# ABOUT THIS TASK:
Would you return the listing that follows exactly, leaving its pictures behind?

# DATA BLOCK:
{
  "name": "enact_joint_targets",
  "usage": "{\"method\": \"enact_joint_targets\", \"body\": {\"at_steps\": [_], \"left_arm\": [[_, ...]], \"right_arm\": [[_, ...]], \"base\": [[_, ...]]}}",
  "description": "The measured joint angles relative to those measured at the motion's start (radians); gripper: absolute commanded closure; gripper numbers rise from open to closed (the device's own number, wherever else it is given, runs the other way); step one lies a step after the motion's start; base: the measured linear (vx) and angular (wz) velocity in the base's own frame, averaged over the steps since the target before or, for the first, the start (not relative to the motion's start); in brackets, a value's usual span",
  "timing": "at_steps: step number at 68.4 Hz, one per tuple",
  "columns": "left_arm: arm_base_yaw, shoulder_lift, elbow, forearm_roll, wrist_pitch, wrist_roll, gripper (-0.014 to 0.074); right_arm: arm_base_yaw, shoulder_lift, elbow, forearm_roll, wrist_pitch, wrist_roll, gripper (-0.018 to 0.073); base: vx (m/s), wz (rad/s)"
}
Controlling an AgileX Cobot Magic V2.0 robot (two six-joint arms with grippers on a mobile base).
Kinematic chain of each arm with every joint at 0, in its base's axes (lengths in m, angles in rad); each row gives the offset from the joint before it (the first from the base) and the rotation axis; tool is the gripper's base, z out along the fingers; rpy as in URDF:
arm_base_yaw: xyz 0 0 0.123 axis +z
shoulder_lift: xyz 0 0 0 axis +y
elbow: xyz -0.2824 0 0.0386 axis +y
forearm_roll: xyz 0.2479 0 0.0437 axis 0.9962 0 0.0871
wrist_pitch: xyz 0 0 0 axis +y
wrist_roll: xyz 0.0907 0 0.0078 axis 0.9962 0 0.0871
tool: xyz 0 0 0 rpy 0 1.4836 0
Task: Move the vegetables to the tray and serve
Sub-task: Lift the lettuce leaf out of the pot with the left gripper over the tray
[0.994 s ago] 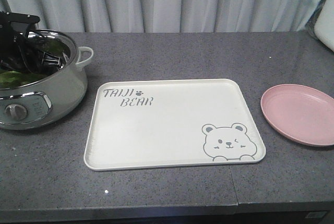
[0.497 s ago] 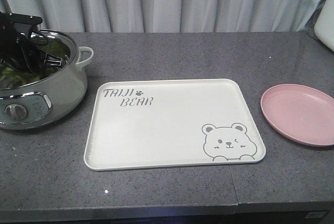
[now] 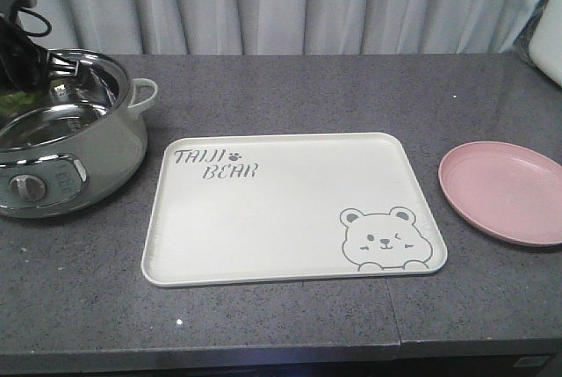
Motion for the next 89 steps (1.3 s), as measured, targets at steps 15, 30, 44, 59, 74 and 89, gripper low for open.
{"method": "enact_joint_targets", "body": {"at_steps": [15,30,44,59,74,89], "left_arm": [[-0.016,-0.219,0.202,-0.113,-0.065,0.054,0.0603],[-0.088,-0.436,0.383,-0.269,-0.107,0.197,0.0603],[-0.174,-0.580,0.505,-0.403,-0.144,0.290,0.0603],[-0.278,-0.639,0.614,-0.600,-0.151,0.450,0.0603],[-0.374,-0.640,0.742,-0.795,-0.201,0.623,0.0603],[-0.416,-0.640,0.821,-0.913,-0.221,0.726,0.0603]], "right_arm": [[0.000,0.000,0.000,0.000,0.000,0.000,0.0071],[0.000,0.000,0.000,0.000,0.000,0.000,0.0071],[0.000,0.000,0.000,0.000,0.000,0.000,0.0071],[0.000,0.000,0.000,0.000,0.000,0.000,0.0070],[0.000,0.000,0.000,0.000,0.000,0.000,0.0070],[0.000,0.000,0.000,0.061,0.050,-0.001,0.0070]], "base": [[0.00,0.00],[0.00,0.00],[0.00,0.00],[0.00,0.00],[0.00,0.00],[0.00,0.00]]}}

# RESULT OF THIS EXERCISE:
{
  "name": "enact_joint_targets",
  "usage": "{\"method\": \"enact_joint_targets\", \"body\": {\"at_steps\": [_], \"left_arm\": [[_, ...]], \"right_arm\": [[_, ...]], \"base\": [[_, ...]]}}",
  "description": "The measured joint angles relative to those measured at the motion's start (radians); gripper: absolute commanded closure; gripper numbers rise from open to closed (the device's own number, wherever else it is given, runs the other way); step one lies a step after the motion's start; base: the measured linear (vx) and angular (wz) velocity in the base's own frame, averaged over the steps since the target before or, for the first, the start (not relative to the motion's start); in brackets, a value's usual span",
  "timing": "at_steps: step number at 68.4 Hz, one per tuple",
  "columns": "left_arm: arm_base_yaw, shoulder_lift, elbow, forearm_roll, wrist_pitch, wrist_roll, gripper (-0.014 to 0.074); right_arm: arm_base_yaw, shoulder_lift, elbow, forearm_roll, wrist_pitch, wrist_roll, gripper (-0.018 to 0.073); base: vx (m/s), wz (rad/s)"
}
Controlling an AgileX Cobot Magic V2.0 robot (two six-joint arms with grippers on a mobile base).
Kinematic chain of each arm with every joint at 0, in its base's axes (lengths in m, angles in rad); each row gives the offset from the joint before it (the first from the base) and the rotation axis; tool is the gripper's base, z out along the fingers; rpy as in URDF:
arm_base_yaw: xyz 0 0 0.123 axis +z
shoulder_lift: xyz 0 0 0 axis +y
elbow: xyz -0.2824 0 0.0386 axis +y
forearm_roll: xyz 0.2479 0 0.0437 axis 0.9962 0 0.0871
wrist_pitch: xyz 0 0 0 axis +y
wrist_roll: xyz 0.0907 0 0.0078 axis 0.9962 0 0.0871
tool: xyz 0 0 0 rpy 0 1.4836 0
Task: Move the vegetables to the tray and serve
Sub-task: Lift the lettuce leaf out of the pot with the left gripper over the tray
[0.994 s ago] 
[0.497 s ago] 
[now] 
Motion for the next 89 steps (1.3 s), as measured, targets at steps 15, 30, 44, 59, 74 and 89, gripper low for open.
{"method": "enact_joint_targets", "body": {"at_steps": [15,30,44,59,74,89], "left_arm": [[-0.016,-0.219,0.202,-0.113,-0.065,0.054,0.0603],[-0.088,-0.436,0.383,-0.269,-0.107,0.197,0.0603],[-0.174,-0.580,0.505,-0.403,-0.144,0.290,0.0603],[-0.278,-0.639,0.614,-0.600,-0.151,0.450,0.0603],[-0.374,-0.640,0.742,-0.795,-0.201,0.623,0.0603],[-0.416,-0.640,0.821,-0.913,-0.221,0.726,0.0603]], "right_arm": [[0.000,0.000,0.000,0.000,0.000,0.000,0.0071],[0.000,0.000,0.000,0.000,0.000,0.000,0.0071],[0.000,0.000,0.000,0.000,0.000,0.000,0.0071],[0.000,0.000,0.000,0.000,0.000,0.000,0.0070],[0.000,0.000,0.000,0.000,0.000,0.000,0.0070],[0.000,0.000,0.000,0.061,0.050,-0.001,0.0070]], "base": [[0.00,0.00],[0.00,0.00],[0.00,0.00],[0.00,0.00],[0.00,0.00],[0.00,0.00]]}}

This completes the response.